Home Hode Biotech Completes First-in-Human Dosing in Pivotal Phase I Clinical Trial of hNPC01 Injection for Ischemic Stroke-Induced Hemiplegia

Hode Biotech Completes First-in-Human Dosing in Pivotal Phase I Clinical Trial of hNPC01 Injection for Ischemic Stroke-Induced Hemiplegia

Dec 29, 2023 11:59 CST Updated 11:59
Hopstem Biotechnology

iPSC Cell Therapy Product Developer

Recently, the Phase I registration clinical trial initiated by Hopstem Biotechnology as the sponsor, titled “A Dose-Escalation, Single-Center, Open-Label Clinical Study to Evaluate the Safety and Tolerability of Human Induced Pluripotent Stem Cell-Derived Forebrain Neural Progenitor Cell Injection (hNPC01 Injection) in Improving Hemiplegic Sequelae of Ischemic Stroke,” has successfully completed the first subject dosing and 21-day observation period by Professor Yang Zhiquan’s team at Xiangya Hospital. The first enrolled subject received the initial dose of hNPC01 injection on December 7 and remained stable with normal indicators, no surgical or perioperative complications, and was discharged smoothly three days post-procedure to continue rehabilitation exercises. Currently, three weeks have passed since the first subject’s dosing; the overall condition remains stable, with self-reported improvement in muscle strength. The research team conducted a safety review meeting in accordance with the clinical trial protocol. Meanwhile, the second and third patients have been enrolled and completed preliminary observations, and are scheduled to receive dosing as planned.


In late June 2023, hNPC01, an injection of forebrain neural precursor cells derived from human induced pluripotent stem cells (hiPSCs), for the treatment of hemiplegic sequelae of ischemic stroke, received implicit approval for clinical trials from the Center for Drug Evaluation (CDE). This is the first pluripotent stem cell-derived forebrain neural precursor cell product globally to enter registrational clinical trials, and also the first pluripotent stem cell-derived neural cell product in China to receive Investigational New Drug (IND) approval and complete the first dose administration in registrational clinical trials.

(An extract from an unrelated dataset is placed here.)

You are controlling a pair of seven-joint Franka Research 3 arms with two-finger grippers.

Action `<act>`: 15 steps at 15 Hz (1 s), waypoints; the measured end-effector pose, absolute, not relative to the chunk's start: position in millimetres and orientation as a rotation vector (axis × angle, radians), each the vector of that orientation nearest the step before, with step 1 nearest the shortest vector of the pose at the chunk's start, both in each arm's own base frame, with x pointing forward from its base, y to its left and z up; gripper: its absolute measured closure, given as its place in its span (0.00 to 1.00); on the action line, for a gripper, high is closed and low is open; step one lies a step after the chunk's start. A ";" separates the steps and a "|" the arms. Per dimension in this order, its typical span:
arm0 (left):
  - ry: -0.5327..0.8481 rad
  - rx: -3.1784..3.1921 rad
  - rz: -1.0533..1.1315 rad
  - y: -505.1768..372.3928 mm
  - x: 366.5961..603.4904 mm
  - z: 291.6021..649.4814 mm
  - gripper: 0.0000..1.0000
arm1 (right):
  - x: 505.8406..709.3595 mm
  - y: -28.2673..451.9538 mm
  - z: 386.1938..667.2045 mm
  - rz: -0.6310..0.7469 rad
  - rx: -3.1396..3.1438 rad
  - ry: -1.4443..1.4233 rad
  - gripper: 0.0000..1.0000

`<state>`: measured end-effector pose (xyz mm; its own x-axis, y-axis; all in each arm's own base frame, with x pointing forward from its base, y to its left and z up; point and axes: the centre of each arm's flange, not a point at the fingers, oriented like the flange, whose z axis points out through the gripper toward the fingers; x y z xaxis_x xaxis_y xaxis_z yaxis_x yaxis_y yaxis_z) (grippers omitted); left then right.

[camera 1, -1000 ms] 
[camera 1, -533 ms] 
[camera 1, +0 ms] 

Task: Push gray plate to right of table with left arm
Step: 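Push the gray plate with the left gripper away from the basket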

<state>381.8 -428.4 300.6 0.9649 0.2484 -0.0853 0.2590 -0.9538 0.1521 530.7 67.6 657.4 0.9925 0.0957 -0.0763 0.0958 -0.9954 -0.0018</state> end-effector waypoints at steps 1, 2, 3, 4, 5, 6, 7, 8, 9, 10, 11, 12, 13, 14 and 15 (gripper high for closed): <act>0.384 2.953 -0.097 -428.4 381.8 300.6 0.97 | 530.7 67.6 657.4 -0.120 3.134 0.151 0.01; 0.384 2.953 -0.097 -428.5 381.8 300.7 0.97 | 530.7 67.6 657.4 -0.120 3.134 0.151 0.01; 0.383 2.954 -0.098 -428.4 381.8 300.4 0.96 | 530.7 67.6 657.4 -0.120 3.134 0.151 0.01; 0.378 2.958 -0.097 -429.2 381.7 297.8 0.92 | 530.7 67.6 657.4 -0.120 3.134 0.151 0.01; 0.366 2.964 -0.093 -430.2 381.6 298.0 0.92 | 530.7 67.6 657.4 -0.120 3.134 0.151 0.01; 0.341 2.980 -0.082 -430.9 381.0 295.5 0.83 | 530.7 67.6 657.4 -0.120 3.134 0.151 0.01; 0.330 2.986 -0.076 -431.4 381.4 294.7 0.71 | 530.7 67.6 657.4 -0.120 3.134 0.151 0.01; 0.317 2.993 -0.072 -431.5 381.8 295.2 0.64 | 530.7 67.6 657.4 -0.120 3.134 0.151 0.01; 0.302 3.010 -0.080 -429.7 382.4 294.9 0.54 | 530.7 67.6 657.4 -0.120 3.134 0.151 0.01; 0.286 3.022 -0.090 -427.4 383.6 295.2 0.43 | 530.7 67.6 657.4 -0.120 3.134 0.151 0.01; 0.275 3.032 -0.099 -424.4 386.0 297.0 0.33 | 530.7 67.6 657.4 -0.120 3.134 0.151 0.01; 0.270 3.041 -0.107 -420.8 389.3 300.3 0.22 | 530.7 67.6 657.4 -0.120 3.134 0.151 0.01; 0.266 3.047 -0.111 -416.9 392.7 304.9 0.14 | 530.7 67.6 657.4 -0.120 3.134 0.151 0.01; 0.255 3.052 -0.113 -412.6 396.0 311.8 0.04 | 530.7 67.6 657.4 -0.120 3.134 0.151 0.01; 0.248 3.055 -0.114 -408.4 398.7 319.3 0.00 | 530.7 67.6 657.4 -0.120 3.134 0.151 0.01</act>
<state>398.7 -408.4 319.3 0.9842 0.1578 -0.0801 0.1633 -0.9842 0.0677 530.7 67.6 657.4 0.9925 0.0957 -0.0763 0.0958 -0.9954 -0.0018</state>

Professor Yang Zhiquan, Xiangya Hospital“The first subject in this clinical trial has successfully received the initial dose. Three weeks post-administration, the subject is in good condition, with preliminary indications of improved muscle strength. We will continue to monitor the subject’s post-treatment status in accordance with the clinical trial protocol. Both our team and Hopstem Biotechnology share a strong spirit of collaboration and common goals, aiming to accelerate the availability of these innovative therapies to benefit more patients with hemiplegia who currently have no effective treatment options.”


Dr. Fan Jing, Founder of Hopstem Biotechnology“The collaboration has allowed us to fully appreciate the strong support and high level of professionalism demonstrated by Professor Yang Zhiquan’s team at Xiangya Hospital, the clinical trial institution, and our CRO partners in this registered clinical trial. We are also deeply grateful to the clinical volunteers for their trust and support. The enrollment applications and screening data clearly reflect the large population of stroke patients with hemiplegia and their strong willingness to receive treatment. The Company is confident in completing enrollment and dosing across all dose cohorts as planned. We will continue to leverage the efforts of our internal and external partners, driving high-quality preliminary safety clinical studies in cerebral ischemia with strong execution, aiming to ultimately provide truly safe, effective, and affordable treatments for patients suffering from hemiplegic sequelae due to intracerebral hemorrhage and cerebral infarction through subsequent confirmatory clinical trials.”